As used herein, the term “network” refers to a connection between raw materials that gives the composition of the present invention an appropriate physical strength, and specifically, a connection between an organic acid and a carbonate. To a small amount of water generated locally by a chemical reaction,
A part of the raw material containing the organic acid and the carbonate, particularly the surface of the raw material particles is dissolved, and the raw material particles approach each other through the dissolved part, and as a raw material itself and a reaction product in the process of drying these. It refers to the interconnection of the raw materials and their reaction products, which are provided to the composition by curing in the amorphous or crystalline state.

On the other hand, the carbon dioxide gas and water generated with the progress of the above-mentioned phenomenon are scattered outside the present composition, so that an appropriate porosity can be obtained in combination with the above-mentioned low molding pressure (and networking). It is thought to promote rapid disintegration in the oral cavity. In addition, in the composition having voids therein as described above, in order to determine a delicate and good balance between the oral disintegration and tablet strength, the porosity and tablet strength defined in the present invention are used as a determination material. Is considered to be preferred.

[0032]

BEST MODE FOR CARRYING OUT THE INVENTION Hereinafter, the orally disintegrating composition of the present invention will be described in detail. As described above, the orally disintegrating composition of the present invention contains an organic acid, a carbonate, a network maintenance agent and a coloring inhibitor, and the orally disintegrating formulation of the present invention contains The orally disintegrating composition is obtained by adding a medicinal ingredient to the orally disintegrating composition, and since both have almost common properties in disintegration and strength, both are described below.
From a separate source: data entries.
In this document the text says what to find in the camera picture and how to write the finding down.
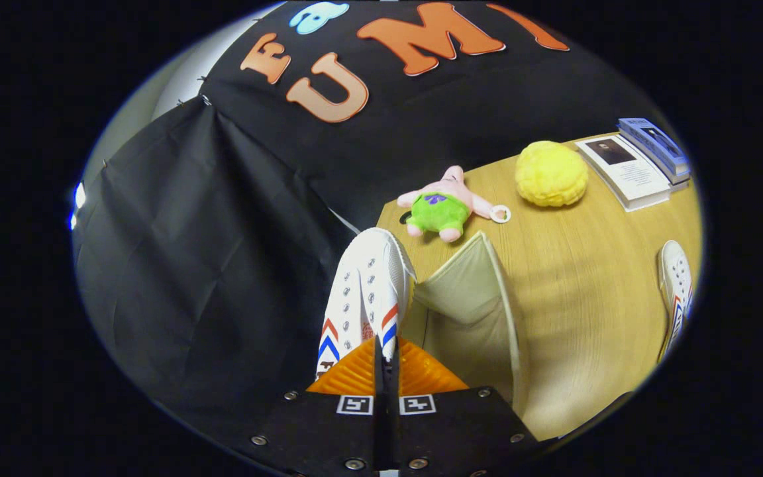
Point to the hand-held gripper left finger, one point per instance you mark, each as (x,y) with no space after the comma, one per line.
(315,430)

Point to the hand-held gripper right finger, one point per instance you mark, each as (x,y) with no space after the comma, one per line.
(461,430)

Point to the beige cardboard storage box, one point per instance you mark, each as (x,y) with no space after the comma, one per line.
(467,298)

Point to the white striped sneaker shoe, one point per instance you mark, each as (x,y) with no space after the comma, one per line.
(676,278)
(368,278)

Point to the black backdrop cloth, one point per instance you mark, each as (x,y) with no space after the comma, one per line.
(222,232)

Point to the pink starfish plush toy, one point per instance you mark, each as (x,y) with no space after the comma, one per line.
(444,209)

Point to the yellow round plush toy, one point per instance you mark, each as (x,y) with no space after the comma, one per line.
(550,173)

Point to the white portrait cover book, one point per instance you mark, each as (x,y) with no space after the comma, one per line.
(633,175)

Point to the pale grey book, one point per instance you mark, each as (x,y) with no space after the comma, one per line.
(679,184)

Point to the ceiling light panel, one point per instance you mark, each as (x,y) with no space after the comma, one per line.
(79,197)

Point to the blue cover book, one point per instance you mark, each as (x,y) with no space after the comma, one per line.
(656,142)

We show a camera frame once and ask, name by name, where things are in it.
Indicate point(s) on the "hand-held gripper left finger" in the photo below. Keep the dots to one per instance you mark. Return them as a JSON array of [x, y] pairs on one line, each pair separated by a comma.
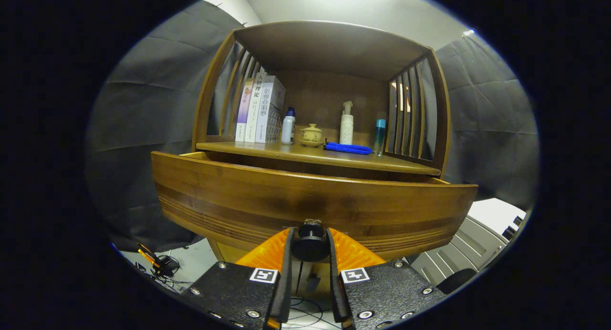
[[286, 282]]

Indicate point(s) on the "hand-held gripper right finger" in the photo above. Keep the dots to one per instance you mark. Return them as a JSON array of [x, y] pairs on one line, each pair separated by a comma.
[[334, 287]]

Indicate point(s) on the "black drawer knob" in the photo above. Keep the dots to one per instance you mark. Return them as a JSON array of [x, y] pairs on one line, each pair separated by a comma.
[[310, 246]]

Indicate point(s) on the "brown wooden drawer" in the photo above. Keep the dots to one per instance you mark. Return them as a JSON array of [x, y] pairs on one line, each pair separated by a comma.
[[286, 196]]

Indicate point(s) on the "brown wooden countertop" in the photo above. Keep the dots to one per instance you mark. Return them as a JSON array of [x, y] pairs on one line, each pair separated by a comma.
[[305, 154]]

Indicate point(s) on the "brown wooden cabinet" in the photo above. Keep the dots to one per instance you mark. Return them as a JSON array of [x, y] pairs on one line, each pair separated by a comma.
[[334, 48]]

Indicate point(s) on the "orange and black tool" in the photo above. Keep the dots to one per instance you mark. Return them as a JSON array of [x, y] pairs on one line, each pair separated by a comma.
[[150, 258]]

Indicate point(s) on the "blue folded cloth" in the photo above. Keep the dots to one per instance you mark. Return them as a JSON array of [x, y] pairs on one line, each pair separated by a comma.
[[348, 148]]

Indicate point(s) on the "beige lidded teacup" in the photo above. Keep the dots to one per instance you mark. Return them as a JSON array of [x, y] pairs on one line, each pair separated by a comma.
[[310, 135]]

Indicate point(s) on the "white bottle blue cap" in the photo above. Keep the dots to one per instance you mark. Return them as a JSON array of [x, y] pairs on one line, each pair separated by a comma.
[[288, 129]]

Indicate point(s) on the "teal slim bottle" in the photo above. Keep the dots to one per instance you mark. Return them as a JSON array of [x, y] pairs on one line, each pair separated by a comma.
[[379, 136]]

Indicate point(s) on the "white pump bottle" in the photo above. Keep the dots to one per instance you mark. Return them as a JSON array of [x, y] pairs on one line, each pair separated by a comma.
[[346, 127]]

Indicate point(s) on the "plain white book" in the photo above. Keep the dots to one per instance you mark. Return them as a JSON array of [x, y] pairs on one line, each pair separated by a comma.
[[253, 115]]

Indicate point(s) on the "white patterned book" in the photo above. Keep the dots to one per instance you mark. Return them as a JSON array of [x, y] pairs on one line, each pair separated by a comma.
[[267, 110]]

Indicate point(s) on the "purple book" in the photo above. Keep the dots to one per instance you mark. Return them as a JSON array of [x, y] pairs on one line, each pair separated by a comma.
[[243, 110]]

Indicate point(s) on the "small ceiling light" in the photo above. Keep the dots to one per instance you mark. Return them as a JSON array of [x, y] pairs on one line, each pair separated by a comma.
[[468, 32]]

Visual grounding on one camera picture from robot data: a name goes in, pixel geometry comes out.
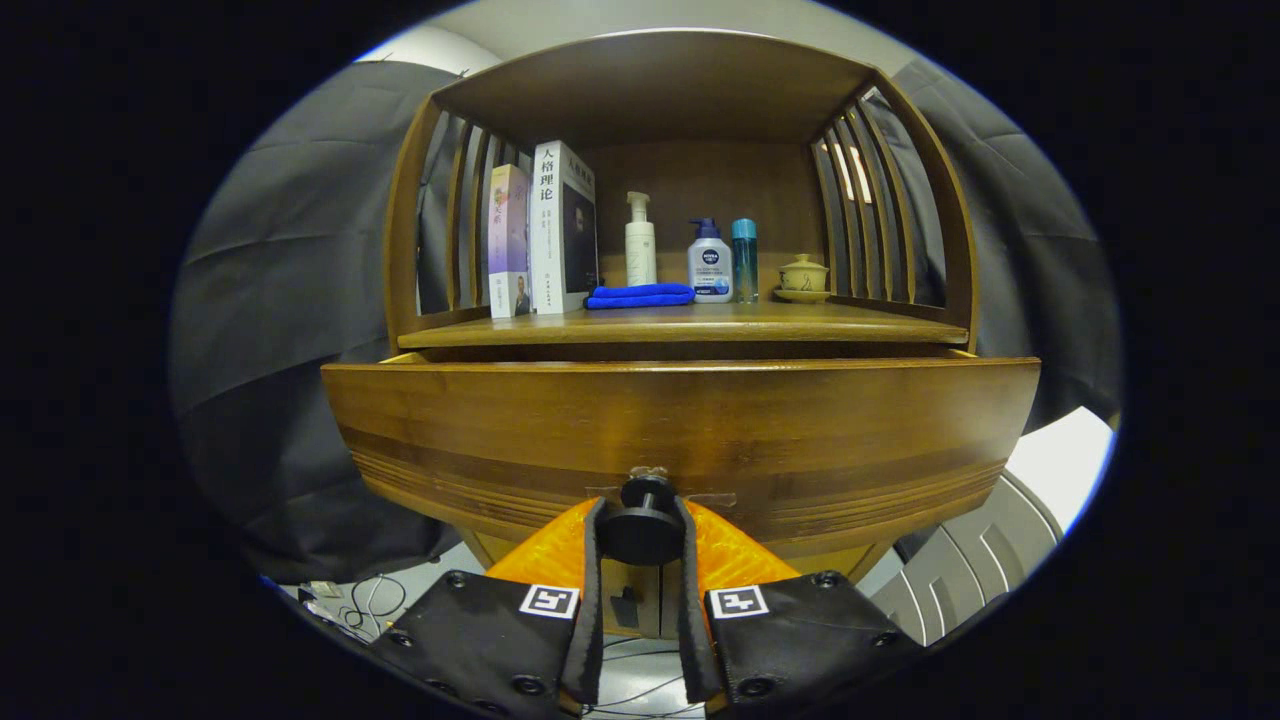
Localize purple book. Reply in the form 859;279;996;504
487;164;532;319

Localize yellow lidded teacup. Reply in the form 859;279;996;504
774;254;832;304

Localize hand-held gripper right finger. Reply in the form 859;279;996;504
672;497;926;719

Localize white bottle blue cap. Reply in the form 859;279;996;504
687;218;734;304

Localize black floor cables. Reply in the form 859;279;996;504
300;573;701;719

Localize blue folded cloth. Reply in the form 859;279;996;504
584;283;696;310

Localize teal slim bottle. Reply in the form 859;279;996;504
731;218;759;303

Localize white grey side cabinet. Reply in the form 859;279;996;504
870;405;1116;646

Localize white book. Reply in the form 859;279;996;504
530;140;599;315

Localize white pump bottle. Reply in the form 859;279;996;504
625;191;658;288

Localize brown wooden cabinet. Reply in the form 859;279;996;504
383;28;979;641

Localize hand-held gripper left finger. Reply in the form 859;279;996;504
368;497;608;719

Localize black round drawer knob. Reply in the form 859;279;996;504
597;466;688;567
Here, the active ingredient in the orally disintegrating preparation of the present invention is not limited by its shape or active area, and may be, for example, a central nervous system drug, a peripheral nervous system drug, a sensory organ drug. Medicine, allergy medicine, cardiovascular medicine, respiratory medicine, digestive medicine, hormonal medicine, urogenital and anal medicine, vitamin medicine, nutrient tonic altering medicine, blood and body fluid medicine, metabolic medicine, Cell stimulating drugs, tumor drugs, diagnostic drugs, drugs for physical disorders, antibiotics, chemotherapeutics, biological drugs, bioactive peptides, drugs for parasites, etc. One or more of these medicinal components can be used in combination.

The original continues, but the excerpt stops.